Si Borisov trata de no quemarse con las protestas saliendo del Gobierno, los socialistas de la oposición han puesto en su programa que consideran la opción de nacionalizar la distribución de la electricidad, dado que el aumento de precios detonó el incendio en la calle. Las empresas que se dedican a ello son dos checas y una austriaca que, en la práctica, funcionan como monopolios por regiones.
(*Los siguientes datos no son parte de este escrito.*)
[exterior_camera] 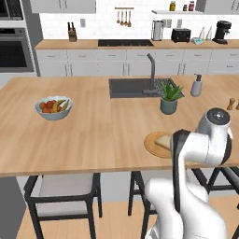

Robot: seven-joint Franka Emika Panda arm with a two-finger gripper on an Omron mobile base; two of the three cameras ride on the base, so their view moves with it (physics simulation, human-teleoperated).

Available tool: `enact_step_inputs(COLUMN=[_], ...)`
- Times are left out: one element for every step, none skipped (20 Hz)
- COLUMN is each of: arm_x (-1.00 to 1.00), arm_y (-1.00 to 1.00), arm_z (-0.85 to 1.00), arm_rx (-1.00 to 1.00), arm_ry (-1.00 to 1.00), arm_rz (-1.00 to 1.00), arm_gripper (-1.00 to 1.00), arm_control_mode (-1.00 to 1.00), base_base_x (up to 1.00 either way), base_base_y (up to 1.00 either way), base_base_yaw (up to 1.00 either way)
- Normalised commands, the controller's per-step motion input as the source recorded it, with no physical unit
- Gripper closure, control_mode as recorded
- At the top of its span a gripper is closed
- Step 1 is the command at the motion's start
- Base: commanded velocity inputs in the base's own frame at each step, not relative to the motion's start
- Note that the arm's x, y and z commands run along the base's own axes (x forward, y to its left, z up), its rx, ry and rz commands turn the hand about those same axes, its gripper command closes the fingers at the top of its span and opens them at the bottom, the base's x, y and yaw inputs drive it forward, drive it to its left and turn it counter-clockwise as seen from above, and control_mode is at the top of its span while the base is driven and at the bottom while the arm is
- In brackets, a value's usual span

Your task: Start the toaster. Once the lever pops up, take the bread to the plate on the dining counter.

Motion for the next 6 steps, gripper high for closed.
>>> enact_step_inputs(arm_x=[-1.00, -1.00, -1.00, -1.00, -1.00, -1.00], arm_y=[0.57, 0.54, 0.48, 0.43, 0.41, 0.36], arm_z=[0.61, 0.61, 0.59, 0.58, 0.47, 0.39], arm_rx=[-0.15, -0.14, -0.09, -0.07, 0.00, 0.00], arm_ry=[-0.07, -0.06, -0.07, -0.04, -0.03, -0.03], arm_rz=[0.00, 0.01, 0.04, 0.05, 0.06, 0.06], arm_gripper=[-1.00, -1.00, -1.00, -1.00, -1.00, -1.00], arm_control_mode=[-1.00, -1.00, -1.00, -1.00, -1.00, -1.00], base_base_x=[0.00, 0.00, 0.00, 0.00, 0.00, 0.00], base_base_y=[0.00, 0.00, 0.00, 0.00, 0.00, 0.00], base_base_yaw=[0.00, 0.00, 0.00, 0.00, 0.00, 0.00])
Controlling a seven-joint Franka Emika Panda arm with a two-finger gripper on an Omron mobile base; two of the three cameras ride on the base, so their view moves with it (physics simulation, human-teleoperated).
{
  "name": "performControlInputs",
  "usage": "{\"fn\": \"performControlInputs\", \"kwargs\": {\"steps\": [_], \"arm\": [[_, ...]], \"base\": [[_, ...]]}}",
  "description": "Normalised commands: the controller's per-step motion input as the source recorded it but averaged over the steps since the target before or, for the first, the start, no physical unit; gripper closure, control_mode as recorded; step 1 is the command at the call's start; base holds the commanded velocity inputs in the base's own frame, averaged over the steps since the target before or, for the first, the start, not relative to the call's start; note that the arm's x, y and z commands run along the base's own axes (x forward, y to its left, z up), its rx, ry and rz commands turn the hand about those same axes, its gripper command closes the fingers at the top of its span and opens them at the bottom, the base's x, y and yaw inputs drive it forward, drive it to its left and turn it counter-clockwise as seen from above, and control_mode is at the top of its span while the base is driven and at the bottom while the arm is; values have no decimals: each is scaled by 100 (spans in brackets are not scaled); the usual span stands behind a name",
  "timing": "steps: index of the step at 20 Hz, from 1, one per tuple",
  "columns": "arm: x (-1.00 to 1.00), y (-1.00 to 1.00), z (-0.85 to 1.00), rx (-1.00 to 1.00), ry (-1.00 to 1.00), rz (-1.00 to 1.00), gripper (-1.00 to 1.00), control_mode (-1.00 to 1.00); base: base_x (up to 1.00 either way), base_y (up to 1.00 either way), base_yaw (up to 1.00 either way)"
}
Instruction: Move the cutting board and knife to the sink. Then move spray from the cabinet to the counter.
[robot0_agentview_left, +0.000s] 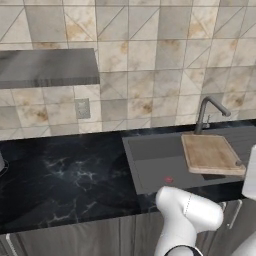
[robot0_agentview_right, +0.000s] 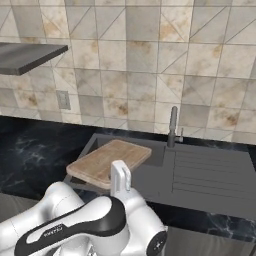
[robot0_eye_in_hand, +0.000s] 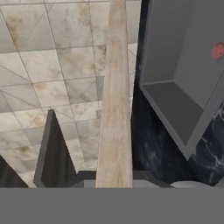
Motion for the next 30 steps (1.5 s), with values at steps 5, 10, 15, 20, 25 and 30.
{"fn": "performControlInputs", "kwargs": {"steps": [5, 10, 15, 20, 25, 30], "arm": [[21, 11, 2, 0, 15, 3, 100, -100], [9, 2, 1, 3, 4, 9, 100, -100], [16, 1, -2, 6, 3, 14, 100, -100], [25, 0, -2, 9, 7, 12, 100, -100], [46, 2, -5, 6, 14, 2, 100, -100], [47, 0, -15, 3, 12, 0, 100, -100]], "base": [[0, 0, 0], [0, 0, 0], [0, 0, 0], [0, 0, 0], [0, 0, 0], [0, 0, 0]]}}
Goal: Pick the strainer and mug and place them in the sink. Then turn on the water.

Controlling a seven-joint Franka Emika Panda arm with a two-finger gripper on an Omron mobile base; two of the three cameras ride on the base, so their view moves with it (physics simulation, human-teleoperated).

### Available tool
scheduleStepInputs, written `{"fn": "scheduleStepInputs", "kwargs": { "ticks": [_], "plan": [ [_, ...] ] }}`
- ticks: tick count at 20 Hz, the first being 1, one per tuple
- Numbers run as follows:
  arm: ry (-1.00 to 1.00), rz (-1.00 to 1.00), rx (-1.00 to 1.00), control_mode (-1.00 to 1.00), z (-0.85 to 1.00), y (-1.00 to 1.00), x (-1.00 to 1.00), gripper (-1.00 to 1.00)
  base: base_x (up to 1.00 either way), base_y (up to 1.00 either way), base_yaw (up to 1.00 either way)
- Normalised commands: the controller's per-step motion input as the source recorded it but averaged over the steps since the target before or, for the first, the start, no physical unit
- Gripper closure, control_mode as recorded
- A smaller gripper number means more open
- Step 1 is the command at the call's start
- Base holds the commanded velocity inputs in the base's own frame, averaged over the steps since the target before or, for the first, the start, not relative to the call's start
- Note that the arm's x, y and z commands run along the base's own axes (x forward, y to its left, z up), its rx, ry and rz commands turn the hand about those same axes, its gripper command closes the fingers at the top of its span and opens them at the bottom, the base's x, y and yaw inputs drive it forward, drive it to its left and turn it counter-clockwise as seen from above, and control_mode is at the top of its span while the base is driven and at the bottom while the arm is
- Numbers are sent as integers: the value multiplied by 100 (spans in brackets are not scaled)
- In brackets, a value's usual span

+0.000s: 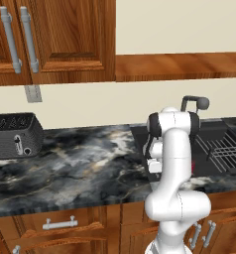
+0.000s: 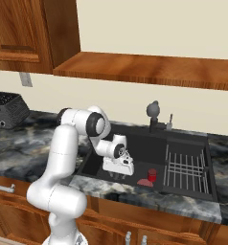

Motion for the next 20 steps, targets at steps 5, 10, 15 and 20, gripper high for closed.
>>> {"fn": "scheduleStepInputs", "kwargs": {
  "ticks": [5, 10, 15, 20],
  "plan": [
    [0, 0, 0, -100, 24, 0, 1, -100, 0, 0, 0],
    [-6, 0, 1, -100, 37, 0, 0, -100, 0, 0, 0],
    [-15, 0, 0, -100, 46, 0, -11, -100, 0, 0, 0],
    [-20, 0, 0, -100, 53, 0, -14, -100, 0, 0, 0]
  ]
}}
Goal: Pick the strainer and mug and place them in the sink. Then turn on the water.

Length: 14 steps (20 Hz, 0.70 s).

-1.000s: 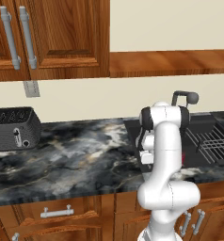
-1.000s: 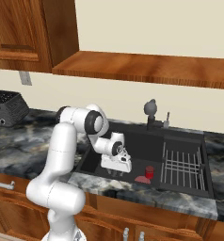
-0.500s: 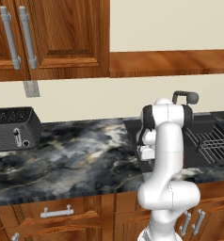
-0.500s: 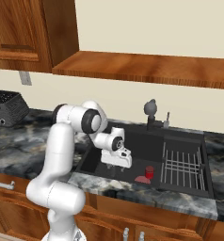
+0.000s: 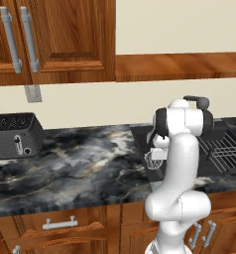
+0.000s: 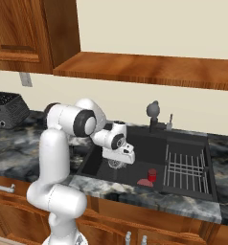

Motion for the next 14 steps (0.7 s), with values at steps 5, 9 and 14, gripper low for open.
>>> {"fn": "scheduleStepInputs", "kwargs": {
  "ticks": [5, 9, 14],
  "plan": [
    [-22, 0, 0, -100, 53, 0, -36, -100, 0, 0, 0],
    [-23, 4, 0, -100, 42, 0, -48, -100, 0, 0, 0],
    [-22, 3, 0, -100, 57, 0, -50, -100, 0, 0, 0]
  ]
}}
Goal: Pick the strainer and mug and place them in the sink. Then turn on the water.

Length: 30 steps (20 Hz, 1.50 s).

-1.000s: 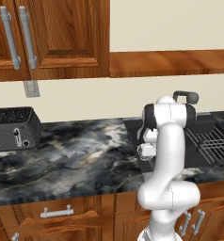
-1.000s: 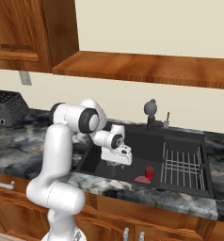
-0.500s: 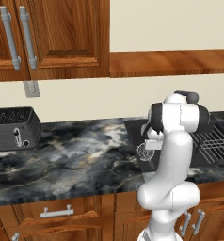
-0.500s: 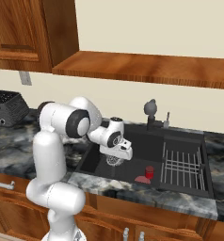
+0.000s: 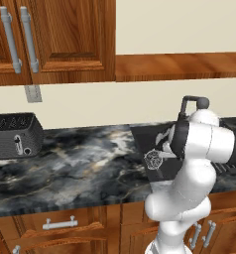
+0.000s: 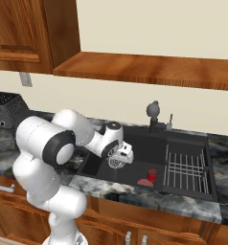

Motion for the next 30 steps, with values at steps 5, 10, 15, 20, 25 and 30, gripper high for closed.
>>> {"fn": "scheduleStepInputs", "kwargs": {
  "ticks": [5, 10, 15, 20, 25, 30],
  "plan": [
    [-18, 1, 0, -100, 73, 1, -52, -100, 0, 0, 0],
    [-8, -1, -4, -100, 70, 17, -68, -100, 0, 0, 0],
    [-1, -4, -7, -100, 72, 34, -57, -100, 0, 0, 0],
    [0, -2, 0, -100, 66, 22, -44, -100, 0, 0, 0],
    [0, 0, 0, -100, 75, 12, -36, -100, 0, 0, 0],
    [0, 0, 0, -100, 78, 4, -31, -100, 0, 0, 0]
  ]
}}
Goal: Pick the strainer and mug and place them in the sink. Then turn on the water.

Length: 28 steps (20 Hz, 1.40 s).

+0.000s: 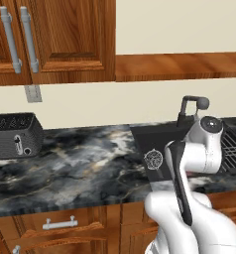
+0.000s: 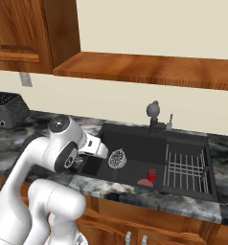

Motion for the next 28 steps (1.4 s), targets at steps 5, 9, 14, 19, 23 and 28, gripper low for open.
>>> {"fn": "scheduleStepInputs", "kwargs": {
  "ticks": [5, 9, 14, 19, 23, 28],
  "plan": [
    [6, 0, 0, -100, 63, 13, -39, -100, 0, 0, 0],
    [2, 0, 0, -100, 12, 13, -49, -100, 0, 0, 0],
    [2, 0, 0, -100, 7, 19, -48, -100, 0, 0, 0],
    [1, 0, 0, -100, 15, 10, -27, -100, 0, 0, 0],
    [0, 0, 0, -100, 25, 0, -3, -100, 0, 0, 0],
    [0, 2, 0, -100, 6, 0, -12, -100, 0, 0, 0]
  ]
}}
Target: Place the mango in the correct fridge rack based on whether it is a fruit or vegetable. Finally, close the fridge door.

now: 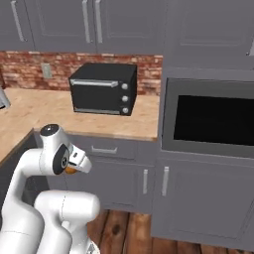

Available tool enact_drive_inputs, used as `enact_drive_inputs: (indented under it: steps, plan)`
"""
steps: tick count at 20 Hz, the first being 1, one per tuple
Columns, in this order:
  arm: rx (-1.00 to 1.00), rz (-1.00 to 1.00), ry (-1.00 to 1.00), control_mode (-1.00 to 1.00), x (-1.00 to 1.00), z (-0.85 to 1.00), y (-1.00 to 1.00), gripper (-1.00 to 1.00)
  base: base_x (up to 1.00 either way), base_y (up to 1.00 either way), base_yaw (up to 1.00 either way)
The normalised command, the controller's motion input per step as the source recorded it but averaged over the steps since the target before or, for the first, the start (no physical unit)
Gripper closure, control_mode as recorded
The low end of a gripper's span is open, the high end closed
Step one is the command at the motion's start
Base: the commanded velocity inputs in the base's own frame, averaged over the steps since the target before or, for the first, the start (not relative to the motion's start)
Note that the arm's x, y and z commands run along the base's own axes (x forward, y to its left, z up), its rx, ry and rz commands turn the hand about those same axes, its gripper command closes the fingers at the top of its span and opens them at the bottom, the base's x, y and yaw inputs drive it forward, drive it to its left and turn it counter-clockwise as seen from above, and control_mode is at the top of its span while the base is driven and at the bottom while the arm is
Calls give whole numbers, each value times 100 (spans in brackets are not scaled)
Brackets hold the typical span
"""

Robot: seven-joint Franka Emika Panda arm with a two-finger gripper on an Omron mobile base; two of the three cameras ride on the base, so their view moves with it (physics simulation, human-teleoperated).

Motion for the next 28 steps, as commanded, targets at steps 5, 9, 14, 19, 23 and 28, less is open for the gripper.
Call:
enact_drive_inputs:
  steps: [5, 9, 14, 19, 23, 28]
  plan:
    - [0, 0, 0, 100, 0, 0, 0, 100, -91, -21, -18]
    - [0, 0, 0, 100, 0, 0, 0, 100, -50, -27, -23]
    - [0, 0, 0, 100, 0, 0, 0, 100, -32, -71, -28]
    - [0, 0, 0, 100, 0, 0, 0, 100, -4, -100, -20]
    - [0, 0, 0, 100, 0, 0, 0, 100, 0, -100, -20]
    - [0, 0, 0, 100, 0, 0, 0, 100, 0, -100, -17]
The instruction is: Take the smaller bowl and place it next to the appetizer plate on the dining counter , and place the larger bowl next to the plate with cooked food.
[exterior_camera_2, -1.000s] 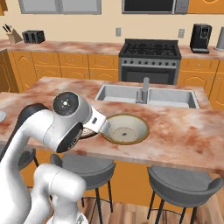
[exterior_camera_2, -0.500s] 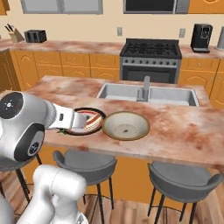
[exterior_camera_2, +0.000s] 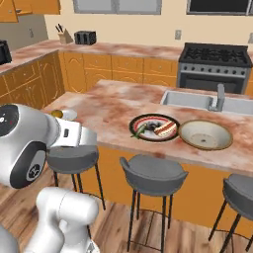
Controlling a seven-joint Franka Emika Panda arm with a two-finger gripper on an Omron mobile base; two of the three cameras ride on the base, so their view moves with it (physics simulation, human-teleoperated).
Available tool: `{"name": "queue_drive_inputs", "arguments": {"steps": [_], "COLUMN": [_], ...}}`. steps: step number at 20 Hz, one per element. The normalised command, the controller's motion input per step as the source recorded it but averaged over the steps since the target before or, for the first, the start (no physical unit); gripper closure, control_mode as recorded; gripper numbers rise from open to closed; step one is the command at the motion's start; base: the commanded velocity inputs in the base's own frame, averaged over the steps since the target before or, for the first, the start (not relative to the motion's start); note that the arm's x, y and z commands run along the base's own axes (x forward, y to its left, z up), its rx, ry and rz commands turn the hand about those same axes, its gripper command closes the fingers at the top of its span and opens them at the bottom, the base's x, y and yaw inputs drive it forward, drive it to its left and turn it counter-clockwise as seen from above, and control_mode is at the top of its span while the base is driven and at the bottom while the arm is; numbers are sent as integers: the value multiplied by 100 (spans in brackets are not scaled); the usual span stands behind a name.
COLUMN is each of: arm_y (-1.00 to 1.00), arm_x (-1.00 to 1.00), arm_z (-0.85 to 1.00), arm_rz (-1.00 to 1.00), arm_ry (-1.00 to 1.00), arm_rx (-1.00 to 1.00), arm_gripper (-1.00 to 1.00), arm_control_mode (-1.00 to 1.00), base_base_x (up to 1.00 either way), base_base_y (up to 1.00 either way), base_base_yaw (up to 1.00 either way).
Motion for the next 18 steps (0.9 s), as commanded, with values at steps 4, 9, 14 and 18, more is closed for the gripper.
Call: {"name": "queue_drive_inputs", "arguments": {"steps": [4,9,14,18], "arm_y": [0,0,0,0], "arm_x": [0,0,0,0], "arm_z": [0,0,0,0], "arm_rz": [0,0,0,0], "arm_ry": [0,0,0,0], "arm_rx": [0,0,0,0], "arm_gripper": [-100,-100,-100,-100], "arm_control_mode": [100,100,100,100], "base_base_x": [0,0,1,35], "base_base_y": [100,100,100,100], "base_base_yaw": [29,25,18,10]}}
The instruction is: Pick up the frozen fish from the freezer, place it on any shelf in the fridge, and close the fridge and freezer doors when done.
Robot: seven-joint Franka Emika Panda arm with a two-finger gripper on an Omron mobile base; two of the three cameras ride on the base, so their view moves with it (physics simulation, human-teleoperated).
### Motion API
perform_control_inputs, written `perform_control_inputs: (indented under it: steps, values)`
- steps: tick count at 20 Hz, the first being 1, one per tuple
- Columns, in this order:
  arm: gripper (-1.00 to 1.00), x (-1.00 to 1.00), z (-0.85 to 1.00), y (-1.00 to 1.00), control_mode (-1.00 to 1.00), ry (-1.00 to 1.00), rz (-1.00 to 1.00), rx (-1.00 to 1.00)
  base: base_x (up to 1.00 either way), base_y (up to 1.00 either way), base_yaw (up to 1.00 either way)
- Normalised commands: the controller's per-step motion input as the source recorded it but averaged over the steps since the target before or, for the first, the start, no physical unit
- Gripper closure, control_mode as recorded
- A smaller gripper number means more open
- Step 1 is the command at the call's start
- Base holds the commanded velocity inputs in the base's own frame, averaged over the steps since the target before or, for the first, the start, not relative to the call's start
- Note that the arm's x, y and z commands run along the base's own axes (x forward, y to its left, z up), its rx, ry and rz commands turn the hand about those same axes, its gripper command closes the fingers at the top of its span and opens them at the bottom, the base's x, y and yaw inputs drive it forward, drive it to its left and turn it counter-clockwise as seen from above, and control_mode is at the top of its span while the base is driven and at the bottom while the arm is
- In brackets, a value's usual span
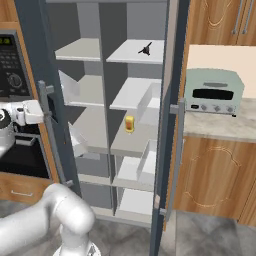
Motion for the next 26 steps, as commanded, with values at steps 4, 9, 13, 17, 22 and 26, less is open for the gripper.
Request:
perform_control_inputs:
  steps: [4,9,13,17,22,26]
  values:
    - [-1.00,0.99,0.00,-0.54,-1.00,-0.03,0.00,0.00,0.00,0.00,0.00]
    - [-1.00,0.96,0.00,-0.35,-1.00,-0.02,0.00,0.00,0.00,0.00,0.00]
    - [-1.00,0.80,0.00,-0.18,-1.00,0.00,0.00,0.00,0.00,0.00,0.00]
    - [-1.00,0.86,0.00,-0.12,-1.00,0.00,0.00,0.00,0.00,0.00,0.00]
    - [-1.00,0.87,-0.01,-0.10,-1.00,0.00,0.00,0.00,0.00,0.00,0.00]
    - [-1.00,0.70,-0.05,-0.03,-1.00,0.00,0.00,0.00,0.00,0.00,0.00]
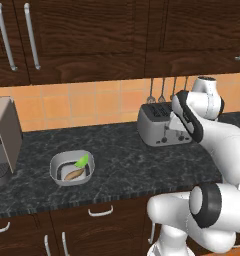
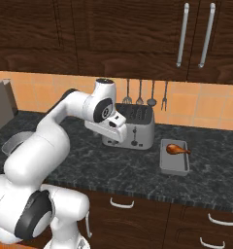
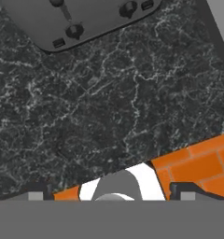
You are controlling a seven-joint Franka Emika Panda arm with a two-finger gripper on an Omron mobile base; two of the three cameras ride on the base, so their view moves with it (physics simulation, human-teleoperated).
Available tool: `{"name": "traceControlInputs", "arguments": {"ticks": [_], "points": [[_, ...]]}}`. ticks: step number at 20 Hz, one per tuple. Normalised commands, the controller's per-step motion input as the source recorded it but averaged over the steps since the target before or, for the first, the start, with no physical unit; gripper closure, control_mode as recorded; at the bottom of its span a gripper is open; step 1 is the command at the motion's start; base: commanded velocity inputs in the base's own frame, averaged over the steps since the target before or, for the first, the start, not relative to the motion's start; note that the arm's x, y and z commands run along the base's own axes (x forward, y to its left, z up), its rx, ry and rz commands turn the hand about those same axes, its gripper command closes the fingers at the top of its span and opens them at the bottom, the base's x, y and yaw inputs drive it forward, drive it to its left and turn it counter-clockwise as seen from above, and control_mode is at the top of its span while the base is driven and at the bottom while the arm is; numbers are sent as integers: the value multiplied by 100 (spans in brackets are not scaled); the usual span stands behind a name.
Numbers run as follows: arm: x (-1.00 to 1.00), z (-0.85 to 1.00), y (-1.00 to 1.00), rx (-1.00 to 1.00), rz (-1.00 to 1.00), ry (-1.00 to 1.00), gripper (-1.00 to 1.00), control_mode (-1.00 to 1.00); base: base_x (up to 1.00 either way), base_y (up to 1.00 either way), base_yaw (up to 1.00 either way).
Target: Take the meat container that has the chicken drumstick and place it on the second highest rack of the freezer. Then take the vegetable container that has the lemon wedge and sweet potato and place it on the highest rack of the freezer.
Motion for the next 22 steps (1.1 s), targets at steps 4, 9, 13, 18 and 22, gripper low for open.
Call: {"name": "traceControlInputs", "arguments": {"ticks": [4, 9, 13, 18, 22], "points": [[20, -12, -29, 0, -4, 0, -100, -100, 0, 0, 0], [29, -11, -12, 0, 0, -3, -100, -100, 0, 0, 0], [10, -17, -32, 0, 0, -7, -100, -100, 0, 0, 0], [11, -21, -55, 0, 0, -8, -100, -100, 0, 0, 0], [17, -22, -55, 0, 0, -6, -100, -100, 0, 0, 0]]}}
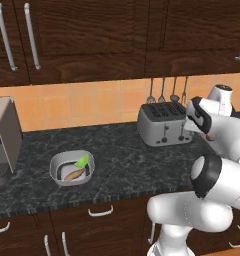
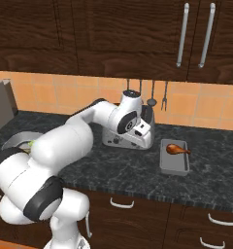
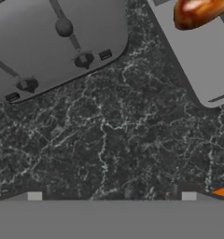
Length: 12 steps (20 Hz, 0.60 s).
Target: Take the meat container that has the chicken drumstick and place it on the second highest rack of the freezer. Then take the vegetable container that has the lemon wedge and sweet potato and place it on the highest rack of the freezer.
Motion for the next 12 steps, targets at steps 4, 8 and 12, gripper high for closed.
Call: {"name": "traceControlInputs", "arguments": {"ticks": [4, 8, 12], "points": [[19, -12, -60, 0, 0, -2, -100, -100, 0, 0, 0], [22, -1, -66, 0, -3, 0, -100, -100, 0, 0, 0], [31, -8, -67, 0, -3, 0, -100, -100, 0, 0, 0]]}}
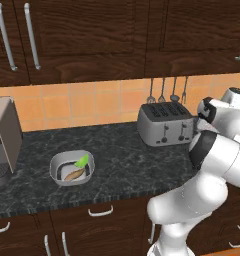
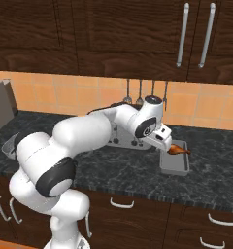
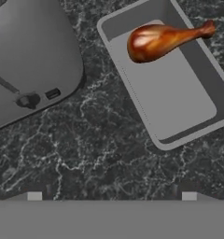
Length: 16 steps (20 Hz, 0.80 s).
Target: Take the meat container that has the chicken drumstick and place it on the second highest rack of the freezer. Then take the vegetable container that has the lemon wedge and sweet potato and place it on the highest rack of the freezer.
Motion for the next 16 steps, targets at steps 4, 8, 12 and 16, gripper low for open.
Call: {"name": "traceControlInputs", "arguments": {"ticks": [4, 8, 12, 16], "points": [[16, -4, -52, 0, -3, 0, -100, -100, 0, 0, 0], [1, -3, -45, 0, -6, 0, -100, -100, 0, 0, 0], [0, -23, -29, 0, -4, 6, -100, -100, 0, 0, 0], [0, -46, -18, 0, -2, 7, -100, -100, 0, 0, 0]]}}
El país, cuya adhesión a la Unión Europea en 2007, junto a Rumanía, suscitó tanto recelo que se creó un mecanismo de supervisión que aún se mantiene, entraría en conflicto no solo con sus propias leyes, sino también “con las europeas”, explica Stoyanov. Además “de las multas por violar el contrato, habría que devolver los entre 1.500 y 2.000 millones de inversión que han hecho estas compañías. La única forma de no pagar sería hacerlo a lo Hugo Chávez”, añade el analista.
Cerca de la casa de los Todorov, los tranvías se arrastran por las calles con su renqueante carcasa amarilla y se cruzan con longevos y pesados autobuses. Toda la familia vive con los ingresos de las pensiones de los padres, que juntas suman unos 250 euros, y lo que reciben del yerno de Vesselina, que trabaja arreglando ventanas en Inglaterra. En la tele se preparan para anunciar que el Parlamento acepta la dimisión de Borisov. Y, aunque se alegra, comenta resignada: “Vendrán otros y será igual, pero por ahora tratarán de ganarse a la gente”.